Write your own plugins

As seen in the Tutorial, using plugins is convenient to add dynamic features to computation graphs. And they are easy to write! Let’s begin with an example:

from lb.plugins_manager import before_block_execution, \
     after_block_execution, \
     before_graph_execution, \
     after_graph_execution

state = {'count': 0}

@before_block_execution
def tell_user_block(block, results):
    print('About to execute block {}.'.format(
        block.fields['name']))

@after_block_execution
def inc_block_counter(block, results):
    state['count'] += 1

@before_graph_execution
def tell_user_graph(vertices, entry_points):
    print('About to execute a graph with {} vertices.'.format(
        len(vertices)))

@after_graph_execution
def tell_user_total(results):
    print('Finished! The graph execution triggered {} block executions.'.format(
        state['count']))

Name this file something like log.py, move it in lambdablocks/lb/plugins/, and use it this way:

blocks.py -f path/to/your/graph.yaml -p lb.plugins.log

If you’re working on a packaged version of λ-blocks (as opposed to the git version), you can instead put this file anywhere you like, as long as it is importable by Python (i.e., in the Python path). Then, be sure to use -p path.to.log so λ-blocks is able to import it.

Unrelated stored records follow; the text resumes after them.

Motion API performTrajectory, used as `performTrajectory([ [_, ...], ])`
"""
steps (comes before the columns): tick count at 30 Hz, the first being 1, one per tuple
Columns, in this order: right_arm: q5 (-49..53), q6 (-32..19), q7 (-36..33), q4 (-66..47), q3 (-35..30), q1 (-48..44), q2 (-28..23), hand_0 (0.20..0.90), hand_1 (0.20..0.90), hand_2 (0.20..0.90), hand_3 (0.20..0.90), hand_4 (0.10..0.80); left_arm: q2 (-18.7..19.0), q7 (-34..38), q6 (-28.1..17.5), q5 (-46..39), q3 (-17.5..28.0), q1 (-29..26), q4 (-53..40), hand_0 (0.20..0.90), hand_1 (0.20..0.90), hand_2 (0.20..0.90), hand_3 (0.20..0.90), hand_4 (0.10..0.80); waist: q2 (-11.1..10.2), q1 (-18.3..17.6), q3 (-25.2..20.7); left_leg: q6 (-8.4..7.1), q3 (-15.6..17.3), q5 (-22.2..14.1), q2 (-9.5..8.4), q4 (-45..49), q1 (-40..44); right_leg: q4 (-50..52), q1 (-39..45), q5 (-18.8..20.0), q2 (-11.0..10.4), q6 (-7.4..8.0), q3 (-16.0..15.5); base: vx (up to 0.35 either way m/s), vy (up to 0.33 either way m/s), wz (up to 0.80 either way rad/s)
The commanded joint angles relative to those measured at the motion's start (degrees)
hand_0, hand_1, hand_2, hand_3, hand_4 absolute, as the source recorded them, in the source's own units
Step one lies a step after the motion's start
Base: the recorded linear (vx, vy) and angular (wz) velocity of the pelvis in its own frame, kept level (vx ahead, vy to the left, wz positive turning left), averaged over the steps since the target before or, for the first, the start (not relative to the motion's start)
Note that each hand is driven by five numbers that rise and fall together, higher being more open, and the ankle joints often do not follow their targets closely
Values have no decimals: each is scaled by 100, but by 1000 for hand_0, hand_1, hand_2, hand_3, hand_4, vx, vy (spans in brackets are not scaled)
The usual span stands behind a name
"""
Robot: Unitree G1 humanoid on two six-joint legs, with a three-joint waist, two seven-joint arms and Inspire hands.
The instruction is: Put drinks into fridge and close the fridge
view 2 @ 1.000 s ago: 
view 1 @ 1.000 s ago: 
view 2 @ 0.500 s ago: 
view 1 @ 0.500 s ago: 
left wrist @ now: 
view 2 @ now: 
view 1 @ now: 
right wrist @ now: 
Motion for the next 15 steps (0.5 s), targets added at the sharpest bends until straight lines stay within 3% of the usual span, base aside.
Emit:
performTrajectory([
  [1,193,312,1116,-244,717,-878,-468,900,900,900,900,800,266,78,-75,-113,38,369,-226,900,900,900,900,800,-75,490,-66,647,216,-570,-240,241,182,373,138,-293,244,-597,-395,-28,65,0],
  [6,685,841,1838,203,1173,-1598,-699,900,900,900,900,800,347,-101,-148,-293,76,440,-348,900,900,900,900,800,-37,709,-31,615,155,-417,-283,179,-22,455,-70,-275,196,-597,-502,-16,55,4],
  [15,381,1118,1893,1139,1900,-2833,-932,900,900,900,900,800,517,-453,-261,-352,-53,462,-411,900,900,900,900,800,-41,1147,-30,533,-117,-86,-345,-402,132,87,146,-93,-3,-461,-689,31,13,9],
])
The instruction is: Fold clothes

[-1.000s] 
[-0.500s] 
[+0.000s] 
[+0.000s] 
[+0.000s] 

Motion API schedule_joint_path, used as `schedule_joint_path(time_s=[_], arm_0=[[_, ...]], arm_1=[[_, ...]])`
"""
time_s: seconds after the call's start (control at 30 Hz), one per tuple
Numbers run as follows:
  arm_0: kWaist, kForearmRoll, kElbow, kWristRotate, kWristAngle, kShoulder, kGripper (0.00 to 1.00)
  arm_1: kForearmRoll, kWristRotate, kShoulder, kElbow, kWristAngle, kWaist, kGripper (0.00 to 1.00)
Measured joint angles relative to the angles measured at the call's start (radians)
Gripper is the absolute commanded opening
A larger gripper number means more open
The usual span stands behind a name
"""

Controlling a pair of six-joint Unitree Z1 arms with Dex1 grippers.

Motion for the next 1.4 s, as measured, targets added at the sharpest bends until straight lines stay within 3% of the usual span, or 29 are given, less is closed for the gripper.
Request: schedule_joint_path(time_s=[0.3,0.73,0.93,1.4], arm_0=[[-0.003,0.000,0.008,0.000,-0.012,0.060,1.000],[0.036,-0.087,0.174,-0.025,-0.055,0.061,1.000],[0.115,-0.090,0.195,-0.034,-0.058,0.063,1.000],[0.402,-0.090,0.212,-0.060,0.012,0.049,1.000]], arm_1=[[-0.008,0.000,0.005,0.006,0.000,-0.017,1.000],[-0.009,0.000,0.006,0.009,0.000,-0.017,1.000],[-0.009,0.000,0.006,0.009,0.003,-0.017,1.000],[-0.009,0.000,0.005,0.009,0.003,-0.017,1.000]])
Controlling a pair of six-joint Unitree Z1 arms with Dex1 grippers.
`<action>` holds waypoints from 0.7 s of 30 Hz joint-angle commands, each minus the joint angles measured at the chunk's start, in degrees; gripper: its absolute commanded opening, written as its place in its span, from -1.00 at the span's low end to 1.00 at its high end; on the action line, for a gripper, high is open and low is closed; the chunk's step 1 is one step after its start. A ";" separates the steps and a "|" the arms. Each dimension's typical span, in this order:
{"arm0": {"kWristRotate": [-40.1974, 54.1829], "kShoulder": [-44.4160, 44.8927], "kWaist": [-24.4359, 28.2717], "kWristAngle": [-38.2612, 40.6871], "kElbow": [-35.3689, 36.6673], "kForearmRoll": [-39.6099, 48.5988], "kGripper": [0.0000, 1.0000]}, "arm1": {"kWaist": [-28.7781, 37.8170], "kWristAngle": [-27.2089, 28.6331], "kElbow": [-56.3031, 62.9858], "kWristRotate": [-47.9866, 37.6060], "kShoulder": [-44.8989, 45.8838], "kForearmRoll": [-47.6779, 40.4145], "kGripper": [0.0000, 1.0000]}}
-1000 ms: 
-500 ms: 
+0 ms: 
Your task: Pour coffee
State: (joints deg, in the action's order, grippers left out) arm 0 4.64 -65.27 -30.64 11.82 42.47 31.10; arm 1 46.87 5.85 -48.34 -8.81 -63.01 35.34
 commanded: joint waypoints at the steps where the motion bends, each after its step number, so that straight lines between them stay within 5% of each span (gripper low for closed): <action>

Let’s see what happens in this example:

  • Events from the plugin manager are imported, and registered with the decorators @before_block_execution, @after_block_execution, @before_graph_execution, @after_graph_execution.
  • The registered functions are called at different points during the graph execution.
  • A state can be kept as a module variable (state in this example).

Now, the list of events that can be registered:

  • before_graph_execution: this happens after the graph has been parsed, checked, and all blocks have been found in the registry; right before executing the first entry points. Two variables are passed to registered functions: vertices (the list of vertices of the graph, each containing their in- and out-links), and entry_points (the vertices which don’t have any inputs, and hence are the entry points of the computation graph).
  • after_graph_execution: this happens after the graph has finished its execution, and all the vertices reachable from the entry points have been executed. It receives one variable, results, a dictionary containing all the vertices results (the data they’ve computed).
  • before_block_execution: this happens before every block is computed, and functions receive two variables: block (the block about to be executed) and results, all the results that have been computed so far.
  • after_block_execution: likewise, this happens after every block has been computed. The passed variables are the same as in before_block_execution.